UA ENGINEERING PROFESSOR GRANTED PATENT FOR CARBON-CAPTURE PROCESS
An innovative method for stripping greenhouse gases such as carbon dioxide from industrial emissions is potentially cheaper and more efficient than current methods, according to a United States patent based on research by Dr. Jason E. Bara, assistant professor of chemical and biological engineering at UA. Nearly all commercially-available efforts at scrubbing green-house gasses, GHG’s, from emissions use a liquid solution of water and amine, derived from ammonia, that contacts the stream, removing carbon dioxide, CO2, or other unwanted gases. The system patented by Bara would replace much of the water in the aqueous amine solutions with a promising class of molecules known as imidazoles, organic solvents with a low vapor pressure, or boiling point.

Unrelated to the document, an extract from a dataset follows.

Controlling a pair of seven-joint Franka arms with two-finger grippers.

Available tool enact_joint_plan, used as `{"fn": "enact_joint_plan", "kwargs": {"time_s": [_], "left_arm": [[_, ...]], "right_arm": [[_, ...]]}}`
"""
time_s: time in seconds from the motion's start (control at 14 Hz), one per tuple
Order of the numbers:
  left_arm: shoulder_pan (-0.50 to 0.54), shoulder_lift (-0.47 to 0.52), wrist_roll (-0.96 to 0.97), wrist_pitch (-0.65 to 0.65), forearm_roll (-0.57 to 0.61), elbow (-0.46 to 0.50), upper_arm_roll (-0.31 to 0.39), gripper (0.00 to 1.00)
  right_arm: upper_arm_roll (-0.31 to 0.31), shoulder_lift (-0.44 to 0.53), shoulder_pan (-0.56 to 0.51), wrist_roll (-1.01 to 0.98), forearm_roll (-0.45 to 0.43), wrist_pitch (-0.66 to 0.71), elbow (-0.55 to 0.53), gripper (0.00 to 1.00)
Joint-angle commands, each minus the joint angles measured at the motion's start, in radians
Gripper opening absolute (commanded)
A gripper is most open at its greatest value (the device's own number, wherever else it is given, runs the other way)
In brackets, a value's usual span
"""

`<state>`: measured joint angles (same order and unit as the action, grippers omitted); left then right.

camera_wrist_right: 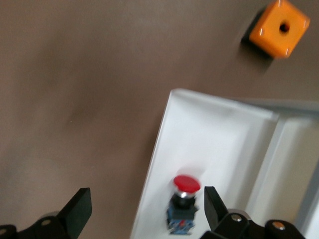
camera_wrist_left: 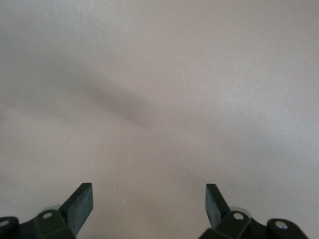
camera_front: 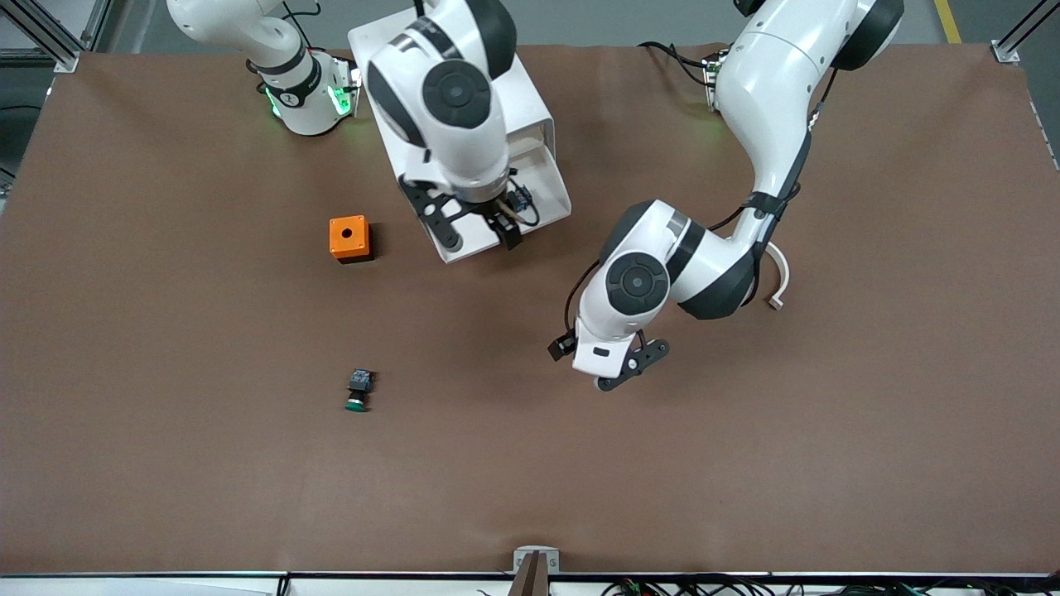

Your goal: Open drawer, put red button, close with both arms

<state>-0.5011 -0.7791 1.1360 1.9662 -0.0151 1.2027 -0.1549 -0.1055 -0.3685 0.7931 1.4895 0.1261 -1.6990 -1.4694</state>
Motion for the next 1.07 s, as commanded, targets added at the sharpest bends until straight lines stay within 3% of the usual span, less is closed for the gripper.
{"fn": "enact_joint_plan", "kwargs": {"time_s": [0.0, 0.36, 0.57, 1.0], "left_arm": [[-0.040, 0.050, 0.045, 0.006, 0.066, 0.032, 0.006, 0.99], [-0.120, 0.047, 0.090, 0.006, 0.086, 0.047, 0.008, 0.99], [-0.171, 0.043, 0.091, 0.008, 0.106, 0.047, 0.005, 0.99], [-0.261, 0.035, 0.117, 0.010, 0.078, 0.078, 0.000, 0.99]], "right_arm": [[0.007, 0.002, -0.116, -0.280, -0.002, 0.149, 0.078, 1.00], [0.003, 0.068, -0.363, -0.789, -0.040, 0.297, 0.101, 1.00], [0.004, 0.121, -0.490, -1.045, -0.080, 0.315, 0.100, 1.00], [0.003, 0.134, -0.676, -1.417, -0.123, 0.329, 0.101, 1.00]]}}
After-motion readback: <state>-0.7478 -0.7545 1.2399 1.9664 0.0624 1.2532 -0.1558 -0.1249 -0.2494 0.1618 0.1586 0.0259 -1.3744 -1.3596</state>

UA PROFESSOR USED TECHNOLOGY, SCIENCE TO TREAT BOYS AT DYS FACILITY
Dr. Randy Salekin’s mix of technology, science education and positive psychology is impacting the behavior of troubled youth at the Alabama Department of Youth Services. Partnered with the Alabama Department of Youth Services, Dr. Salekin, UA professor of psychology, has led a team of graduate students in implementing positive psychology interventions with more than 70 boys – ages 12
to 18 – per week since spring. Salekin and his team have developed a system that combines science education, technology and positive psychology as well as positive reinforcement that he says has been more effective at reaching troubled youth at the facility than typical methods, like empathy training or strict discipline. The treatments were tested at UA’s Disruptive Behavior Clinic ahead of Salekin’s partnership with DYS.